Aunado a ello, nuestro activismo se ha fusionado con proyectos de investigación que buscan explicar esta nueva realidad de las comunidades indígenas y de los usos del derecho; hemos abierto foros en los cuales damos a conocer nuestro trabajo y damos voz a los protagonistas de los movimientos, a la vez que sirven como espacio de encuentro entre diferentes experiencias de lucha.

Todo esto difícilmente hubiera podido ser una realidad sin las becas para estudiantes y los sueldos para profesores del Sistema Nacional de Investigadores de CONACYT, pues los recursos empleados ya sea directamente para proyectos o sólo como ingreso, nos han permitido hacer no investigación acción, sino verdadero activismo que se fusiona con la producción de conocimiento académico políticamente comprometido.

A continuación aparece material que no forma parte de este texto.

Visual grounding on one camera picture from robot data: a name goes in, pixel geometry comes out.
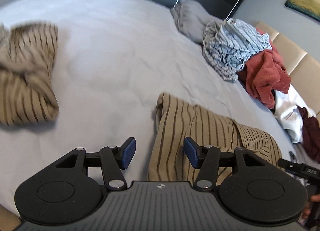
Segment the person's right hand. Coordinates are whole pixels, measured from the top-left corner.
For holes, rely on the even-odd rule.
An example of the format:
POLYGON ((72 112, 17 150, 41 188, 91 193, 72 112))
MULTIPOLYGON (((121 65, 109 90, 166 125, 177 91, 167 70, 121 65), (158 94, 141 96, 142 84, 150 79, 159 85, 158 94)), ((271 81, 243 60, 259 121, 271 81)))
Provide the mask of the person's right hand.
POLYGON ((316 202, 320 202, 320 194, 317 195, 313 195, 310 197, 310 199, 308 200, 303 212, 302 212, 302 219, 307 219, 311 213, 311 203, 316 203, 316 202))

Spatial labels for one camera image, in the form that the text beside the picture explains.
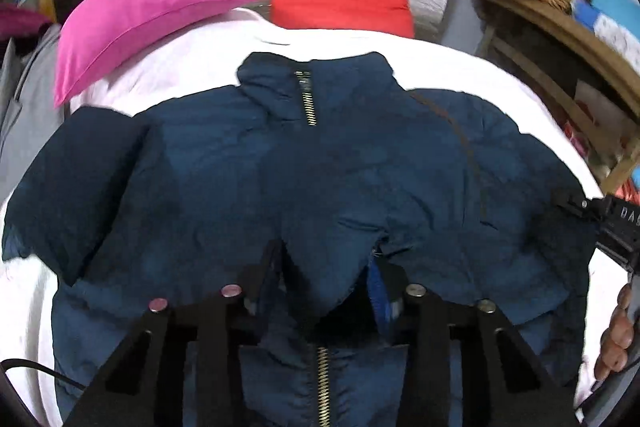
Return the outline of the person right hand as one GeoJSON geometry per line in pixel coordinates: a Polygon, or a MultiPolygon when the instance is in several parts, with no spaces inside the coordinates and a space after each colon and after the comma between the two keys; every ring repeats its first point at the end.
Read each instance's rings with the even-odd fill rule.
{"type": "Polygon", "coordinates": [[[628,349],[634,340],[634,323],[627,315],[631,297],[631,285],[627,284],[618,294],[610,324],[601,337],[600,353],[593,372],[598,383],[612,373],[620,373],[628,363],[628,349]]]}

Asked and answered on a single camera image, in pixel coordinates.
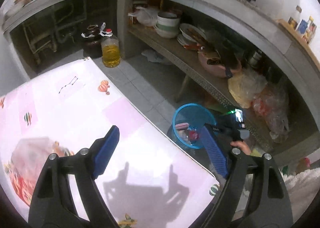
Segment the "person's right hand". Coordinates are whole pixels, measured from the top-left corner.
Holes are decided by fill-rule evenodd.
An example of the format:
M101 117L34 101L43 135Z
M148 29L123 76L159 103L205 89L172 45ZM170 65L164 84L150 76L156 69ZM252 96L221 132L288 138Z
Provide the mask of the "person's right hand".
M244 141L232 141L230 143L230 145L232 147L237 147L239 148L243 153L245 153L246 155L251 155L251 150L249 148L249 146L247 145L246 142Z

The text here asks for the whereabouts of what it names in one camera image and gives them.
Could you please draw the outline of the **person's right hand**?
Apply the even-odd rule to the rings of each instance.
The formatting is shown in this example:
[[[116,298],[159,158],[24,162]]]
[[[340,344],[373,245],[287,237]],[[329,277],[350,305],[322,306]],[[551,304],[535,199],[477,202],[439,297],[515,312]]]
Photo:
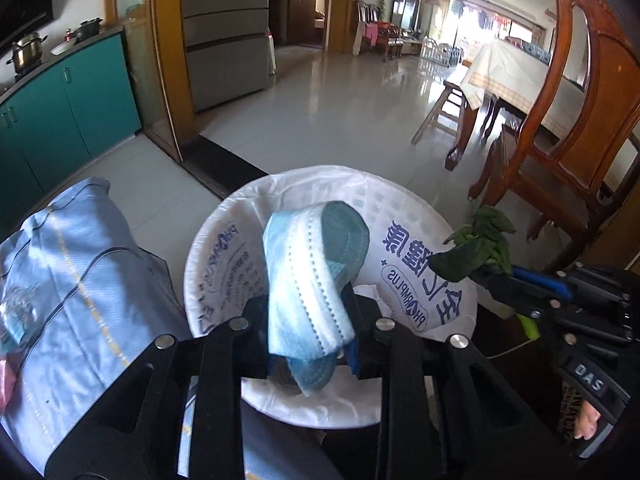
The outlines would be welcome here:
[[[598,422],[601,414],[587,401],[582,402],[582,407],[576,417],[574,438],[590,440],[598,430]]]

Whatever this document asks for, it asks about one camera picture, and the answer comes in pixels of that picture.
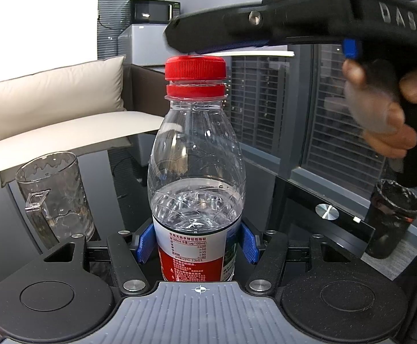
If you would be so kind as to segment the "person right hand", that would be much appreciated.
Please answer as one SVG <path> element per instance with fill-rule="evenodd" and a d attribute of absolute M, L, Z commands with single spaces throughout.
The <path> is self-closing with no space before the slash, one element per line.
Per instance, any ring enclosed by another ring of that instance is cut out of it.
<path fill-rule="evenodd" d="M 406 124 L 399 102 L 393 95 L 369 86 L 363 67 L 356 61 L 345 60 L 342 73 L 348 107 L 368 145 L 387 158 L 406 156 L 417 145 L 417 132 Z M 400 90 L 407 101 L 417 103 L 417 71 L 400 81 Z"/>

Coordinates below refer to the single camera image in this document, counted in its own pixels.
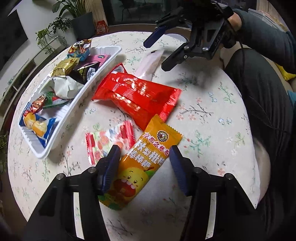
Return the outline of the person right hand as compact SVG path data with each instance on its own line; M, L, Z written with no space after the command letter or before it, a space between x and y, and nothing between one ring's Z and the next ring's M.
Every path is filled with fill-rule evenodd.
M242 20L237 13L228 18L226 33L223 37L223 46L226 49L232 48L236 42L240 41L239 30L242 27Z

La experiencia del Colectivo no es la única, está la de otros grupos para quienes los fondos del CONACYT también son importantes en el desempeño de su labor como es el caso del Grupo de Investigación en Antropología Social y Forense, que ha acompañado a movimientos de familiares de personas víctimas de desaparición forzada en la búsqueda de fosas clandestinas, y ante la ineptitud y corrupción de las autoridades en el manejo de los restos, les han brindado capacitación en antropología forense.

¿Por qué vale la pena defender los financiamientos de CONACYT? Además de todas las razones que ya se han dado en las acciones de protesta, yo añadiría que otro motivo central radica en que las y los investigadores no sólo producimos conocimiento, a veces también contribuimos a transformar la realidad social mexicana.